Ameren, electric rates, missouri, Missouri Public Service Commission, Noranda Aluminum, PSC, regulation

Read this in the the St. Louis Post-Dispatch yesterday:

Ameren Corp. boosted earnings by 57 percent in the second quarter, in part because of higher refueling costs last year at its nuclear power plant in Callaway County and warmer weather this spring.

Not surprising. According to an editorial in the same paper, we now now know that Ameren has been hiding the full extent of its profits as one of its large corporate clients, Noranda Aluminum, has charged in a dispute over the rates the utility has been charging:

The dispute over whether Ameren has earned more than the 9.8 percent profit established by the PSC [i.e., Public Service Commission] makes that painfully clear.

The PSC sets that target return on investment whenever a utility seeks a rate hike, by balancing the company’s need for growth and profit with consumers’ need for affordable, consistent rates for electricity. Because Ameren is a monopoly, the PSC’s role is to provide the pressures that might otherwise be provided in a competitive environment. To keep Ameren honest, the company is required to file “surveillance reports” to show whether it is earning more than is allowed.

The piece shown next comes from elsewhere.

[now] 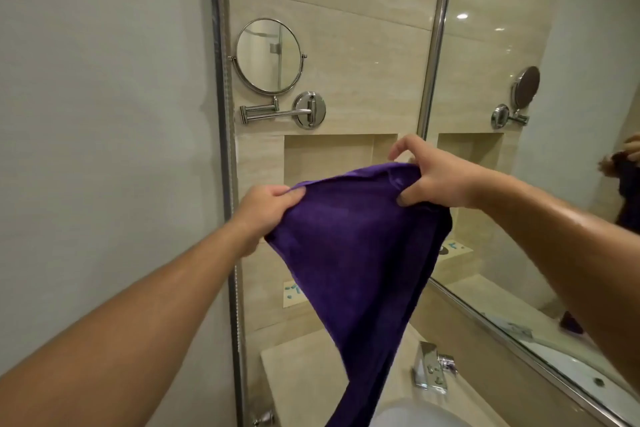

But the PSC has determined those reports are confidential. So, for several months, a select number of attorneys and others involved in the previous rate case have known what the reports show: That Ameren has over-earned by tens of millions of dollars over the past year.

[…]

Late last month, just before the PSC’s hearing on Ameren’s over-earning was to begin, a judge finally opened up the reports. From July 2012 to March 2014, they show a consistent pattern of Ameren earning above its regulated rate of return. It can be argued that money rightfully belongs to Ameren’s consumers, not its shareholders. The over-earning, depending on who is doing the counting, is currently somewhere between about $25 million and $60 million a year.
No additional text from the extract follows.